“One day in Joppa”, he said,”while I was praying, I went into a trance and saw a vision. Something like a large sheet was let down by its four corners from the sky. And it came right down to me. When I looked inside the sheet,I saw all sorts of animals, wild animals, reptiles, and birds that we are not allowed to eat. And I heard a voice say, ‘Get up Peter; kill and eat them.’
‘Never, Lord,’ I replied. ‘I have never eaten anything forbidden by our Jewish laws.’
But the voice from heaven came again,’If God says something is acceptable, don’t say it isn’t.’”. (Acts 11:5-9) NLT
Peter had heard in the past all about the laws that God had given Moses. He was deeply invested in doing his best to follow them. He knew what was and was not allowed to be eaten. When God gave Peter an instruction that was not in line with Peter’s understanding of God’s plan, Peter refused to accept the instruction. He did what we often do. He refused truth because it didn’t fit in with his world view. God was speaking truth directly to him audibly and he couldn’t accept it.
What happens if the truth of scripture does not line up with what you’ve always believed (or what you want to believe)? Maybe it conflicts with teachings passed on by your parents or a pastor who was influential in your life. Or, maybe scripture is speaking out against something you really enjoy or really want to do. For one reason or another, your belief system doesn’t have room in it for something you read. What happens next? The temptation is to ignore those verses and only assimilate what fits smoothly into our mental model. We have veto power and we aren’t afraid to use it. But then who is Lord really? Are we submitting to God’s will and direction for our lives, or are we sitting on the throne ourselves?

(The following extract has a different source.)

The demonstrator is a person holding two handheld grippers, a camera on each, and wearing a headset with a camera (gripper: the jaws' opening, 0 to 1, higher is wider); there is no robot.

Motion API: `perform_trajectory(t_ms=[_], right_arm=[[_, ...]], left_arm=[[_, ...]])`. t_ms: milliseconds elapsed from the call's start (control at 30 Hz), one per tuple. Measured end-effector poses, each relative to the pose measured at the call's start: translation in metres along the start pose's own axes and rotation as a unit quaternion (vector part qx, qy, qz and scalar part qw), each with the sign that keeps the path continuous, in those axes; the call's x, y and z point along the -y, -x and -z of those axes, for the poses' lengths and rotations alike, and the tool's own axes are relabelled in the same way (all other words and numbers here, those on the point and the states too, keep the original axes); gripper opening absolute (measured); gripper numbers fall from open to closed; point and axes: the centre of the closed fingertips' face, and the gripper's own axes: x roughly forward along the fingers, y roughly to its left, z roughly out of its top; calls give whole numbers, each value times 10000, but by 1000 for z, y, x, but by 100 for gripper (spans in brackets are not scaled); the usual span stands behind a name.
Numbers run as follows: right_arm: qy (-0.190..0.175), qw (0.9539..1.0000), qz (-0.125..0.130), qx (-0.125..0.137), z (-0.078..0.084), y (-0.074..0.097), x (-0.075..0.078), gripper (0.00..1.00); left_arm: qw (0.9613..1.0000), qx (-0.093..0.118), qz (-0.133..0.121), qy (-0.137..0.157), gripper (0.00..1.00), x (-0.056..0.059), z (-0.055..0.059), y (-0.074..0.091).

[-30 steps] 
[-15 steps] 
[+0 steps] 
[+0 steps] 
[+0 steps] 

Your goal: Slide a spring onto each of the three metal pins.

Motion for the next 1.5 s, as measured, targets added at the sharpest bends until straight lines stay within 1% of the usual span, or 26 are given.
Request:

When Peter told God that God was confused, God quickly straightened him out. We are no more worthy to explain the world to God than Peter was. Your past is your past. Biblical principles are not intended to make you judge your past but rather to guide you as you build your future. Of course we should learn from our past, but we should not carry around guilt over it. Neither should we be defensive of decisions we made that may have contradicted Biblical principles. We have all done things that contradicted Biblical principles and in God’s grace and mercy sometimes they work out fine anyway. Instead, we should strive to allow these principles to guide us and protect us as we move into the future. At the end of the day, God is God and he is smarter than we are. He is the leader, we are the followers. And He does know best. Even if it’s uncomfortable, we ultimately need to recognize the truth of what we find in scripture and do our best to figure out how it applies to our lives. Sometimes what we need to hear is not what we want to hear. We can run from truth, but truth will eventually catch up to us. And unfortunately, truth isn’t always gentle.
When have you made decisions that you knew ahead of time were in contrast with Biblical principles? Were there consequences? In my life, I have made lots of decisions that I knew contradicted the scripture, most of them out of selfishness, fear, or pride. I have suffered the consequences of some my decisions. Other times I received grace and mercy, knowing I didn’t deserve it. I continue to strive to walk wisely and follow God’s lead. I know that God can be trusted, and yet I still sometimes act as if my way is better. As I’ve gotten older I’ve learned to trust God more and more, and to trust myself less and less. The more I have stepped out and followed Him, the more my faith in Him has grown. Many of you have a similar story. Every day is a new day. Today, let’s follow and see where He leads.